FINANZA E MERCATO

Scania, condannata a pagare 880 milioni dalla Commissione UE, annuncia ricorso

30 settembre 2017

Secondo l’Antitrust europeo anche Scania faceva parte del cartello che dal 1997 al 2011 era stato costituito da sei grandi costruttori di camion per concordare i prezzi dei veicoli e l’introduzione delle tecnologie con cui ridurre le emissioni. E per questo ha ricevuto una multa esorbitante dalla Commissione europea di più di 880 milioni di euro. Come si ricorderà, infatti, nell’indagine sul cartello, iniziata ormai qualche anno, anche Daimler, DAF, Iveco e Volvo Trucks erano state pesantemente punite con una sanzione complessiva di 3,8 miliardi di euro. Era stata risparmiata MAN, perché era stata la prima a collaborare nell’inchiesta. Anche gli altri costruttori coinvolti, però, avevano ammesso le proprie responsabilità e il patteggiamento aveva comportato una riduzione della sanzione nell’ordine del 10%. Scania, invece, società del gruppo Volkswagen come peraltro MAN, aveva negato ogni addebito e quindi aveva costretto l’Antitrust a nuove indagini. Ora, conclusa anche questa fase, arriva da Bruxelles la decisione che condanna la casa svedese, attribuendole una partecipazione attiva nel cartello e definisce una sanzione monetaria che di fatto non viene alleggerita di quello sconto di cui avevano beneficiato gli altri costruttori. 

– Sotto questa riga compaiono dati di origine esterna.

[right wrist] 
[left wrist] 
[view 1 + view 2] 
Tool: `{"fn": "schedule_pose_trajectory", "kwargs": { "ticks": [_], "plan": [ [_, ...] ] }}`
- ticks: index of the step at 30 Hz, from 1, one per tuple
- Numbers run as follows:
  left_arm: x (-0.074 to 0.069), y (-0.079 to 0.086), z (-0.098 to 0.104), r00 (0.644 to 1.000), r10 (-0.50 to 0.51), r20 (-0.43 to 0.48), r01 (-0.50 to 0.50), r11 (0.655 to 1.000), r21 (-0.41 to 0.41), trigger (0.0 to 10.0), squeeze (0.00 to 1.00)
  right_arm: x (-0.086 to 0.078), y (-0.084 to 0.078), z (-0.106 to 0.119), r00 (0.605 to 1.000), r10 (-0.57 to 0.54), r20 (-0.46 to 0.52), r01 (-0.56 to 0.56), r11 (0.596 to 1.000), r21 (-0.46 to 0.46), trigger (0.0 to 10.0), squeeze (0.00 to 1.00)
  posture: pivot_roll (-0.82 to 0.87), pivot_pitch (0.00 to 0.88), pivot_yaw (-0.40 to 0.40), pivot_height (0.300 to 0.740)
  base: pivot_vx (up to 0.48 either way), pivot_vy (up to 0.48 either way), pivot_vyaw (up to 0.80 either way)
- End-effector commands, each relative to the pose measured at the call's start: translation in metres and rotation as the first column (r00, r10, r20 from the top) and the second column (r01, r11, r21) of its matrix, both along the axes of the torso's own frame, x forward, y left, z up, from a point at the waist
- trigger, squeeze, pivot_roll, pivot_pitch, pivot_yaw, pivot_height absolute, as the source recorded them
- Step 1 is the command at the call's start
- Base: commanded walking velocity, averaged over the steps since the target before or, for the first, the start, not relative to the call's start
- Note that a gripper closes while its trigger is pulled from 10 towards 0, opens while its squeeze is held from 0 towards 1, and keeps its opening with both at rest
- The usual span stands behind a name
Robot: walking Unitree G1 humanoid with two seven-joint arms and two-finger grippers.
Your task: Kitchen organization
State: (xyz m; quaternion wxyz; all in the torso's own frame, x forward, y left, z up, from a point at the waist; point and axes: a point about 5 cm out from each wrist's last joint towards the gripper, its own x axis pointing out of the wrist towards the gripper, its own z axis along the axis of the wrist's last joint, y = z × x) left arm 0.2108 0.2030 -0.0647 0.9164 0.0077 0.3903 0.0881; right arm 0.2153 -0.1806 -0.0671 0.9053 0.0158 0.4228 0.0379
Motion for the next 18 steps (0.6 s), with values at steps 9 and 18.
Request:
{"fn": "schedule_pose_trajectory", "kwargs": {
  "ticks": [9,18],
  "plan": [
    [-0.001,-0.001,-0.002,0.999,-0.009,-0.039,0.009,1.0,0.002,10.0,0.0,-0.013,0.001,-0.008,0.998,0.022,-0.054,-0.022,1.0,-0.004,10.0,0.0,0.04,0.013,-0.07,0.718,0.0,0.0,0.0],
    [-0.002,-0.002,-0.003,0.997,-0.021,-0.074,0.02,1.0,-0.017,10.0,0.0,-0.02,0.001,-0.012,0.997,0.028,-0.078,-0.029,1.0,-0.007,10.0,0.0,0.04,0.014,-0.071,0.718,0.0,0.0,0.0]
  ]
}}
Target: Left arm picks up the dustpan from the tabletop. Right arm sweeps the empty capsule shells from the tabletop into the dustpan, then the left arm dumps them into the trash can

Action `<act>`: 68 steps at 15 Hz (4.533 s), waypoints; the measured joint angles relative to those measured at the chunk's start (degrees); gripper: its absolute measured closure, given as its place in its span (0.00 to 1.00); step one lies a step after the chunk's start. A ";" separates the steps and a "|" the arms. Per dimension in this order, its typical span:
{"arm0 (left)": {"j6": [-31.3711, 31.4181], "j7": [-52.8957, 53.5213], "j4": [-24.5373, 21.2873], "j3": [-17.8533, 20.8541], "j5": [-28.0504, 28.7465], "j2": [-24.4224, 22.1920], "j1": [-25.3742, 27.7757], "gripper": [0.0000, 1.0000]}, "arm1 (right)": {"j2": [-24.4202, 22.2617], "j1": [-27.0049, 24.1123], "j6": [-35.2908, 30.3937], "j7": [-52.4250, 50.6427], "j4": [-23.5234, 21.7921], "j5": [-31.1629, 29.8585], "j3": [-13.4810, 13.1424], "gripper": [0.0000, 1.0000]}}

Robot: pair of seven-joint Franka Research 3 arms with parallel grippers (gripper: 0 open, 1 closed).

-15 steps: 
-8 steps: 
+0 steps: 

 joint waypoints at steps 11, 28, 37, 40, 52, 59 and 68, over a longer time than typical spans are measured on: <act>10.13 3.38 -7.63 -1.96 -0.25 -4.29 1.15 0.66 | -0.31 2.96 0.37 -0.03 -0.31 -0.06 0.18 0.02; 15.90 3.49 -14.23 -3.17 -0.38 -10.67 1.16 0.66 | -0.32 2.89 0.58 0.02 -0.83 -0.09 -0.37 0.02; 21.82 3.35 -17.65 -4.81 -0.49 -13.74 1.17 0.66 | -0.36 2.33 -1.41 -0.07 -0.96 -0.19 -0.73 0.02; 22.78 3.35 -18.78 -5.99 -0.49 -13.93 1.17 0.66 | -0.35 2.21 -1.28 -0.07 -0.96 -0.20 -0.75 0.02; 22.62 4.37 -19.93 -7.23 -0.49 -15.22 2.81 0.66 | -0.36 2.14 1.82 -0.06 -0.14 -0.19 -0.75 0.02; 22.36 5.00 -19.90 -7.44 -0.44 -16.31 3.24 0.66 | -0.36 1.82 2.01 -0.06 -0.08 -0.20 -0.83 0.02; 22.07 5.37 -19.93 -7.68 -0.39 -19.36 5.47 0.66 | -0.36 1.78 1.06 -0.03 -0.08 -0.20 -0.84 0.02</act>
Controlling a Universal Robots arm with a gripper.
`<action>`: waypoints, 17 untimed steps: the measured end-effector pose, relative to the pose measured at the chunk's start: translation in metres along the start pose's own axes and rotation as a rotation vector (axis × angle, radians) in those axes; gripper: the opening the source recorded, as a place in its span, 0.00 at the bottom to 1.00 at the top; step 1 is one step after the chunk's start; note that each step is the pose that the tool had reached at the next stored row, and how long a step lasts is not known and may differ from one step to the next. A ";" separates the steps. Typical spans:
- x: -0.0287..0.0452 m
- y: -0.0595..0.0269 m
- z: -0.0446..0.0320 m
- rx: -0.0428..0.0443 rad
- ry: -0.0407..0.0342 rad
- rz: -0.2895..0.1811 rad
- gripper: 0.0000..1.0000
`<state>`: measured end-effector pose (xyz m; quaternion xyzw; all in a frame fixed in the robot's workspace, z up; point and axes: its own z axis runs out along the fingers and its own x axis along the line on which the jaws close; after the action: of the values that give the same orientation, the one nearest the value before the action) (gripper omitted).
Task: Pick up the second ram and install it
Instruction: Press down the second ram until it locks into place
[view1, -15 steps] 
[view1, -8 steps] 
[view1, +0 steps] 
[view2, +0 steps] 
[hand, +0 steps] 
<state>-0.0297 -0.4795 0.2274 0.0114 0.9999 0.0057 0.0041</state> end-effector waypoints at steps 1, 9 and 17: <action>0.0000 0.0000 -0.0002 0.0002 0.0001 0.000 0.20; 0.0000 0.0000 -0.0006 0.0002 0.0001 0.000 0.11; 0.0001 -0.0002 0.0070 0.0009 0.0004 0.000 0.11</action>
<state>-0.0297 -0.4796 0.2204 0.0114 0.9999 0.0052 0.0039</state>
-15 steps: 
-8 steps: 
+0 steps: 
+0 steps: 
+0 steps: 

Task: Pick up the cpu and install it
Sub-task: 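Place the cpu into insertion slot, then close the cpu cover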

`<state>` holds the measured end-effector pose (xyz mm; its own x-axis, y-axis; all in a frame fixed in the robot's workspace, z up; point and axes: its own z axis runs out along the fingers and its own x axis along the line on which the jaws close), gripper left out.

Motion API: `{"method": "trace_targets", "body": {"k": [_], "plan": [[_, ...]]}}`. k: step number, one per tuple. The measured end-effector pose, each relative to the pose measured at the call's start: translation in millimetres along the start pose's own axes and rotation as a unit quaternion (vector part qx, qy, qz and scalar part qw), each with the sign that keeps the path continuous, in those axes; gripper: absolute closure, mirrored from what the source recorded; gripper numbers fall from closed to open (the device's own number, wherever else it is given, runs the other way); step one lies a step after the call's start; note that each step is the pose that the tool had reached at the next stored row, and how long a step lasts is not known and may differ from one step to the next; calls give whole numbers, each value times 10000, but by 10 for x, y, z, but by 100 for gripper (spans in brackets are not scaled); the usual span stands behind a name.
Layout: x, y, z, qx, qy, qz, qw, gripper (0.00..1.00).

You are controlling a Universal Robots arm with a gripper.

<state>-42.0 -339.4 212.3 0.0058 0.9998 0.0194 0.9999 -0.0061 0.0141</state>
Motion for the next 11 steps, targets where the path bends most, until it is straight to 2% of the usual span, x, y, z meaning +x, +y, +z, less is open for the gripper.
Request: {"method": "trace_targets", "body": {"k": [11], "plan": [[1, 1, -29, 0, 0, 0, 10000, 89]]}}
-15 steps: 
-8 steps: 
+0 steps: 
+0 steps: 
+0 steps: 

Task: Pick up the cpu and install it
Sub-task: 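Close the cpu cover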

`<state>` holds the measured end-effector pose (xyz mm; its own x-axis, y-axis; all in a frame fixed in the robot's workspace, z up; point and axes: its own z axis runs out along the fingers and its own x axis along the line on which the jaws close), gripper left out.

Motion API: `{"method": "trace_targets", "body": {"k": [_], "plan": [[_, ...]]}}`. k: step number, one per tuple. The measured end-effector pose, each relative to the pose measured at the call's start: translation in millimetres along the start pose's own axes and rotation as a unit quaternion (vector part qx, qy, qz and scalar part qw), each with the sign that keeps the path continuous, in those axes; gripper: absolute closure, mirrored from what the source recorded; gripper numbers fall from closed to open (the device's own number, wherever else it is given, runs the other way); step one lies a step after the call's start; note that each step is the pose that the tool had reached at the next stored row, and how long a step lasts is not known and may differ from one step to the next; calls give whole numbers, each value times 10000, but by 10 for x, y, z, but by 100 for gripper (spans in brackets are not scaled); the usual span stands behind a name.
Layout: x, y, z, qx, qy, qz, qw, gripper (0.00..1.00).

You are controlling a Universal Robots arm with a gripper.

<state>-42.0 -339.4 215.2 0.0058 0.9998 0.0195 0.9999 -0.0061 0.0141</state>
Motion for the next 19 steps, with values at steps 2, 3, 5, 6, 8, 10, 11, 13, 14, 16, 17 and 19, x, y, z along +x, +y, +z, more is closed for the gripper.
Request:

La commissaria alla concorrenza, Margrethe Vestager, è stata molto drastica sul punto: «I camion coinvolti rappresentano circa i tre quarti del trasporto di beni in Europa e giocano un ruolo vitale nell’economia europea. Invece di fare cartello sui prezzi, queste aziende produttrici di autocarri avrebbero dovuto competere l’una contro l’altra, anche sul piano del rispetto ambientale».

Secondo le conclusioni, poi, si è appurato che, a partire dal 2004 la gestione del cartello venisse affidata alla filiali tedesche delle diverse case, che comunicavano (con un po’ di leggerezza, verrebbe da aggiungere) attraverso posta elettronica acquisita dagli inquirenti. 

Appresa la notizia, però, dal quartier generale di Scania in Svezia, a Södertälje, è stato diffuso un secco comunicato in cui si ribadisce l’estraneità della casa nella vicenda e si annuncia l’intenzione di presentare ricorso alla magistratura comunitaria. Oltre a contestare fermamente «tutte le conclusioni e le affermazioni della Commissione Europea», in Scania sottolineano anche di aver «collaborato con la Commissione europea fornendole informazioni e le spiegazioni richieste per tutto il periodo dell’inchiesta».

Insomma, per mettere definitivamente la parola «fine» a questa lunga indagine bisognerà attendere anche del tempo.